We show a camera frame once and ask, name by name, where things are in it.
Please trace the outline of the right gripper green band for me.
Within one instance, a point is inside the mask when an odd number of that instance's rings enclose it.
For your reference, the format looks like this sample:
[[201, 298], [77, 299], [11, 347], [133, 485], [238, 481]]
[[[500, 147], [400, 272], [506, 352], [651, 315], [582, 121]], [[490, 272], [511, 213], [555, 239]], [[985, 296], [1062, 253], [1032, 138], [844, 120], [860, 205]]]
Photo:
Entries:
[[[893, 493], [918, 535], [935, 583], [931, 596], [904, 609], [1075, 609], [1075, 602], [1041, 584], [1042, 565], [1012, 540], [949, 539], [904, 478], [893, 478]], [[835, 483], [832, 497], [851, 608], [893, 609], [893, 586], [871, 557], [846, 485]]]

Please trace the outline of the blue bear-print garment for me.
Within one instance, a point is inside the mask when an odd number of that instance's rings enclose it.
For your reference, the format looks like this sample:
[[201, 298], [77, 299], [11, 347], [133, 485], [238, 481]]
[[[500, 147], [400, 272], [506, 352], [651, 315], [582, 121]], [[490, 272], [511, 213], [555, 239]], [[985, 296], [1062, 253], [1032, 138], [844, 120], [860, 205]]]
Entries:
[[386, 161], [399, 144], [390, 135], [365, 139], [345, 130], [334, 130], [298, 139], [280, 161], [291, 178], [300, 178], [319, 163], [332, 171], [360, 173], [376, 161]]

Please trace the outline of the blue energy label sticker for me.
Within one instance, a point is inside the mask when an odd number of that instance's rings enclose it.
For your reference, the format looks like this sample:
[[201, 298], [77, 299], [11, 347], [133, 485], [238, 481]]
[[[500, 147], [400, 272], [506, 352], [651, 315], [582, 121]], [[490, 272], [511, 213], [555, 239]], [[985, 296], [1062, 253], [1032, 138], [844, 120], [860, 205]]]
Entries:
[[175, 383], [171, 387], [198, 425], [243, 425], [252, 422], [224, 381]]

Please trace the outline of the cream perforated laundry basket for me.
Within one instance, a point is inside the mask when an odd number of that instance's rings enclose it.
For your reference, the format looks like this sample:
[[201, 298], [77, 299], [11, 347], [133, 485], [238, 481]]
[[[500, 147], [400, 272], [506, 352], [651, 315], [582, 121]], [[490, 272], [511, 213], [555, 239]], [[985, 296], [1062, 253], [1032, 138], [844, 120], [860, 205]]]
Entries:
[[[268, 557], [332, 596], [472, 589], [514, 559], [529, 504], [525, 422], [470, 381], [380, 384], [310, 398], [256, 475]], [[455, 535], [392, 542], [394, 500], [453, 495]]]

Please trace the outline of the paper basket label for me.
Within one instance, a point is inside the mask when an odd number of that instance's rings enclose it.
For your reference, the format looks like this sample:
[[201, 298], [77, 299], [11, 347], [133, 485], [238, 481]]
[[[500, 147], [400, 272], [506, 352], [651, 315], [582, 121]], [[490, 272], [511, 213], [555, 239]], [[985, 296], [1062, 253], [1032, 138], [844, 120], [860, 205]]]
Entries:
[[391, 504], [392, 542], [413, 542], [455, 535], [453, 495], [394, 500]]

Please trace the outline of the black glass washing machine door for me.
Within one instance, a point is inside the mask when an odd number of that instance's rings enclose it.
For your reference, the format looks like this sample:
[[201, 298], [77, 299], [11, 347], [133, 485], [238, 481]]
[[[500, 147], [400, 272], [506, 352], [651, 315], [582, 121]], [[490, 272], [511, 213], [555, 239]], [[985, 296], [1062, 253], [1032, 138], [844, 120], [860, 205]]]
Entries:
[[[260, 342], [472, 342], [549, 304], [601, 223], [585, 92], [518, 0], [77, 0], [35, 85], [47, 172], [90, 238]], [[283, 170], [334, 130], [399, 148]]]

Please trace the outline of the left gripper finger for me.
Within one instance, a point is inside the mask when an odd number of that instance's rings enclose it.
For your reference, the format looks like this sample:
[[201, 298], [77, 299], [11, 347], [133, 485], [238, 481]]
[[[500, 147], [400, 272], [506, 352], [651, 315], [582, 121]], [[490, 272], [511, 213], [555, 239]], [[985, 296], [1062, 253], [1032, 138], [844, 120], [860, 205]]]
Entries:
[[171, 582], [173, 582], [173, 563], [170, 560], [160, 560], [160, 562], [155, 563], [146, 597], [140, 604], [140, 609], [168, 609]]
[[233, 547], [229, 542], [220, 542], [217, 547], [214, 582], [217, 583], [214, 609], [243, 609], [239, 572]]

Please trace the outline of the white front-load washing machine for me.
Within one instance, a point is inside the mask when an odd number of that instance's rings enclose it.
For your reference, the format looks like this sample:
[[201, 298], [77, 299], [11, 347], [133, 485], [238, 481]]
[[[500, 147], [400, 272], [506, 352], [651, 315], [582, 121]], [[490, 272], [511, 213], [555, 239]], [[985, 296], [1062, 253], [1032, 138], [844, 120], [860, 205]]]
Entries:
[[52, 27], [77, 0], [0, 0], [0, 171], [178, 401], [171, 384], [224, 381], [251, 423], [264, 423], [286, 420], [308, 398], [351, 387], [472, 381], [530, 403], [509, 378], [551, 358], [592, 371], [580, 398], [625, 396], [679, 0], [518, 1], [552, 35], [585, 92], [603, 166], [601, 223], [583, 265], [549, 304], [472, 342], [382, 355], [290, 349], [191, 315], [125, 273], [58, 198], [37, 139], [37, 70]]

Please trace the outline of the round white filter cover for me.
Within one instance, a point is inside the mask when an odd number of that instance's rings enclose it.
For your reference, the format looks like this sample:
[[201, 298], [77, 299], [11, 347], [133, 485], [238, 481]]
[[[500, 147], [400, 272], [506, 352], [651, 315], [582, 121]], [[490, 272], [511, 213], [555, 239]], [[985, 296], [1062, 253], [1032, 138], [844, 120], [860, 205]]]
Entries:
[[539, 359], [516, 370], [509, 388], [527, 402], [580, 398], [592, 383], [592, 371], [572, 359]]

※

Task instructions — Transcribe every entry word for word.

The completed task —
We show a camera frame once and ask, name by name, where things are in it.
Please trace the outline of the right gripper green band for me.
Within one instance, a point is inside the mask when an odd number of that instance's rings enclose it.
For your reference, the format looks like this sample:
[[201, 298], [77, 299], [11, 347], [133, 485], [238, 481]]
[[[500, 147], [400, 272], [506, 352], [651, 315], [582, 121]], [[490, 272], [511, 213], [555, 239]], [[985, 296], [1062, 253], [1032, 138], [844, 120], [860, 205]]]
Photo:
Entries:
[[[893, 493], [918, 535], [935, 583], [931, 596], [904, 609], [1075, 609], [1075, 602], [1041, 584], [1042, 565], [1012, 540], [949, 539], [904, 478], [893, 478]], [[835, 483], [832, 497], [851, 608], [893, 609], [893, 586], [871, 557], [846, 485]]]

Please trace the outline of the blue bear-print garment for me.
Within one instance, a point is inside the mask when an odd number of that instance's rings enclose it.
For your reference, the format looks like this sample:
[[201, 298], [77, 299], [11, 347], [133, 485], [238, 481]]
[[[500, 147], [400, 272], [506, 352], [651, 315], [582, 121]], [[490, 272], [511, 213], [555, 239]], [[985, 296], [1062, 253], [1032, 138], [844, 120], [860, 205]]]
Entries:
[[386, 161], [399, 144], [390, 135], [365, 139], [345, 130], [334, 130], [298, 139], [280, 161], [291, 178], [300, 178], [319, 163], [332, 171], [360, 173], [376, 161]]

Please trace the outline of the blue energy label sticker for me.
Within one instance, a point is inside the mask when an odd number of that instance's rings enclose it.
For your reference, the format looks like this sample:
[[201, 298], [77, 299], [11, 347], [133, 485], [238, 481]]
[[[500, 147], [400, 272], [506, 352], [651, 315], [582, 121]], [[490, 272], [511, 213], [555, 239]], [[985, 296], [1062, 253], [1032, 138], [844, 120], [860, 205]]]
Entries:
[[175, 383], [171, 387], [198, 425], [243, 425], [252, 422], [224, 381]]

Please trace the outline of the cream perforated laundry basket for me.
Within one instance, a point is inside the mask when an odd number of that instance's rings enclose it.
For your reference, the format looks like this sample:
[[201, 298], [77, 299], [11, 347], [133, 485], [238, 481]]
[[[500, 147], [400, 272], [506, 352], [651, 315], [582, 121]], [[490, 272], [511, 213], [555, 239]], [[985, 296], [1062, 253], [1032, 138], [844, 120], [860, 205]]]
Entries:
[[[268, 557], [332, 596], [472, 589], [514, 559], [529, 504], [525, 422], [470, 381], [380, 384], [310, 398], [256, 475]], [[455, 535], [392, 542], [394, 500], [453, 495]]]

Please trace the outline of the paper basket label for me.
Within one instance, a point is inside the mask when an odd number of that instance's rings enclose it.
For your reference, the format looks like this sample:
[[201, 298], [77, 299], [11, 347], [133, 485], [238, 481]]
[[[500, 147], [400, 272], [506, 352], [651, 315], [582, 121]], [[490, 272], [511, 213], [555, 239]], [[985, 296], [1062, 253], [1032, 138], [844, 120], [860, 205]]]
Entries:
[[391, 504], [392, 542], [413, 542], [455, 535], [453, 495], [394, 500]]

Please trace the outline of the black glass washing machine door for me.
Within one instance, a point is inside the mask when an odd number of that instance's rings enclose it.
For your reference, the format looks like this sample:
[[201, 298], [77, 299], [11, 347], [133, 485], [238, 481]]
[[[500, 147], [400, 272], [506, 352], [651, 315], [582, 121]], [[490, 272], [511, 213], [555, 239]], [[985, 296], [1062, 253], [1032, 138], [844, 120], [860, 205]]]
Entries:
[[[260, 342], [472, 342], [549, 304], [601, 223], [585, 92], [518, 0], [77, 0], [35, 85], [47, 172], [90, 238]], [[283, 170], [334, 130], [399, 148]]]

Please trace the outline of the left gripper finger for me.
Within one instance, a point is inside the mask when an odd number of that instance's rings enclose it.
For your reference, the format looks like this sample:
[[201, 298], [77, 299], [11, 347], [133, 485], [238, 481]]
[[[500, 147], [400, 272], [506, 352], [651, 315], [582, 121]], [[490, 272], [511, 213], [555, 239]], [[985, 296], [1062, 253], [1032, 138], [844, 120], [860, 205]]]
Entries:
[[171, 582], [173, 582], [173, 563], [170, 560], [160, 560], [160, 562], [155, 563], [146, 597], [140, 604], [140, 609], [168, 609]]
[[233, 547], [229, 542], [220, 542], [217, 547], [214, 582], [217, 583], [214, 609], [243, 609], [239, 572]]

Please trace the outline of the white front-load washing machine for me.
Within one instance, a point is inside the mask when an odd number of that instance's rings enclose it.
For your reference, the format looks like this sample:
[[201, 298], [77, 299], [11, 347], [133, 485], [238, 481]]
[[[500, 147], [400, 272], [506, 352], [651, 315], [582, 121]], [[490, 272], [511, 213], [555, 239]], [[985, 296], [1062, 253], [1032, 138], [844, 120], [860, 205]]]
Entries:
[[52, 27], [77, 0], [0, 0], [0, 171], [178, 401], [171, 384], [224, 381], [251, 423], [264, 423], [286, 420], [308, 398], [351, 387], [472, 381], [530, 403], [509, 378], [551, 358], [592, 371], [580, 398], [625, 396], [679, 0], [518, 1], [552, 35], [585, 92], [603, 166], [601, 223], [583, 265], [549, 304], [472, 342], [382, 355], [290, 349], [191, 315], [125, 273], [58, 198], [37, 139], [37, 70]]

Please trace the outline of the round white filter cover for me.
Within one instance, a point is inside the mask when an odd number of that instance's rings enclose it.
For your reference, the format looks like this sample:
[[201, 298], [77, 299], [11, 347], [133, 485], [238, 481]]
[[[500, 147], [400, 272], [506, 352], [651, 315], [582, 121]], [[490, 272], [511, 213], [555, 239]], [[985, 296], [1062, 253], [1032, 138], [844, 120], [860, 205]]]
Entries:
[[539, 359], [516, 370], [509, 388], [527, 402], [580, 398], [592, 383], [592, 371], [572, 359]]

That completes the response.